The LSE plans to take a stake of up to 60 per cent in LCH. It said its €20 a share offer was accepted by parties representing more than 60 per cent of LCH’s share capital and it has received proxy votes representing around 85 per cent also backing the deal.
The transaction is due to be completed in the fourth quarter and will provide a boost for the growth plans of LSE chief executive Xavier Rolet, who wants to diversify the exchange.
The LSE took total control of stock index provider FTSE International in December, buying Pearson’s 50 per cent stake for £450m, but failed to complete a merger with Canada’s leading stock exchange operator TMX earlier last year.

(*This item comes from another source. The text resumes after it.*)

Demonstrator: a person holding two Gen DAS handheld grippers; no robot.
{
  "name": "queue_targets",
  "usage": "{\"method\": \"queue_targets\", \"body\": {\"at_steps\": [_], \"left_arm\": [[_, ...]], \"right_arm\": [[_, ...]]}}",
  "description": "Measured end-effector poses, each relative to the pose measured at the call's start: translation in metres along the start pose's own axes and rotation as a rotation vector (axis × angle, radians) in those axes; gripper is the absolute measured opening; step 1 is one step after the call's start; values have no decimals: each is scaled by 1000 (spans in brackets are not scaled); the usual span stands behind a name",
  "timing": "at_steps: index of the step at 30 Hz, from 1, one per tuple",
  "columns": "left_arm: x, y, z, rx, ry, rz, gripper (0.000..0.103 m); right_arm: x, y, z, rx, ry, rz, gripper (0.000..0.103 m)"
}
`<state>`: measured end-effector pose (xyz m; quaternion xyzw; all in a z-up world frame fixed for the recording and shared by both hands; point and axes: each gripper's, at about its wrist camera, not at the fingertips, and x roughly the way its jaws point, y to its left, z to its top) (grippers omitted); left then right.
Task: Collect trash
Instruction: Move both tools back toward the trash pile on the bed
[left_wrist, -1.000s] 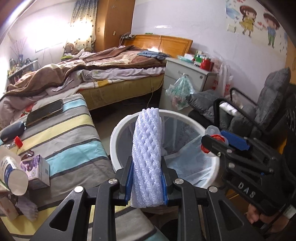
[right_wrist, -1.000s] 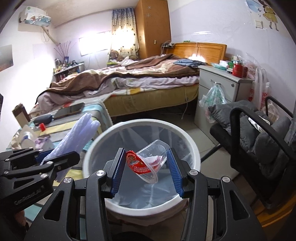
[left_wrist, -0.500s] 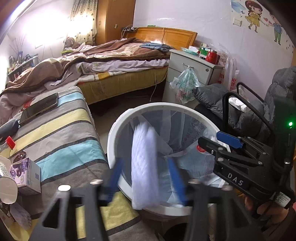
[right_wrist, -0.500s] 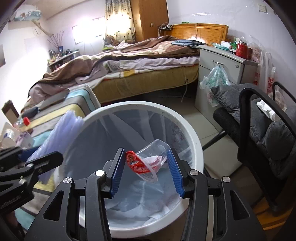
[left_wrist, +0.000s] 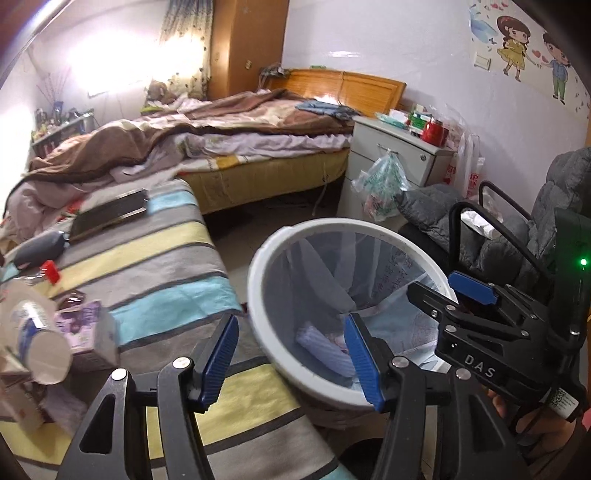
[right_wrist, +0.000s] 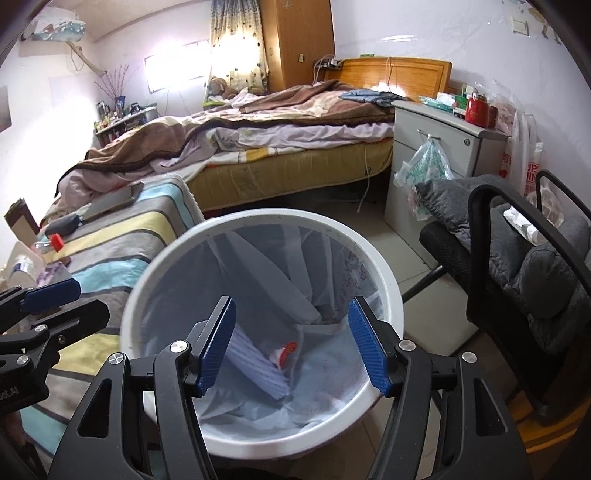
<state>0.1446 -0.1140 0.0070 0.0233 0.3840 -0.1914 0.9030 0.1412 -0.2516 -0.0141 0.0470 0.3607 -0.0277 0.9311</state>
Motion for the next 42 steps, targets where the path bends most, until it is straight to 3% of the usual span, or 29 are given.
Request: {"method": "queue_targets", "body": {"at_steps": [12,24,27,34,42], "left_arm": [[-61,35,-21,-37,-84,120,59],[-107,113,-64,-167,-110,266,59],[-115,134,-74,-191,-114,332,59],[-124,180,-96,-274,-91,372,60],[-114,213,-110,-299,-41,367,63]], "right_arm": [[-25,35,-1,-21,-69,43,65],[-21,94,-10,-112,-60,161,65],[-20,108,-12,-129,-53,192,65],[-14,142,-15,-194,-26,247,65],[-8,178,-17,-228,-3,306,65]]}}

Last month Rolet described the proposed LCH deal as “transformative”, saying: “We will seek to promote greater innovation, choice and competition in the listed derivatives market through this new-style open-access clearing model.”
The LSE differs from most of its rivals in not owning the clearing house for its main market, which has become more of a problem as trading revenues have fallen while earnings from clearing have held up.
On Friday the LSE said the value of share trading was down two per cent for the 11 months to the end of February while Italian equity trading was up two per cent.
Shares in the LSE closed up 1.64 per cent last night at £10.51.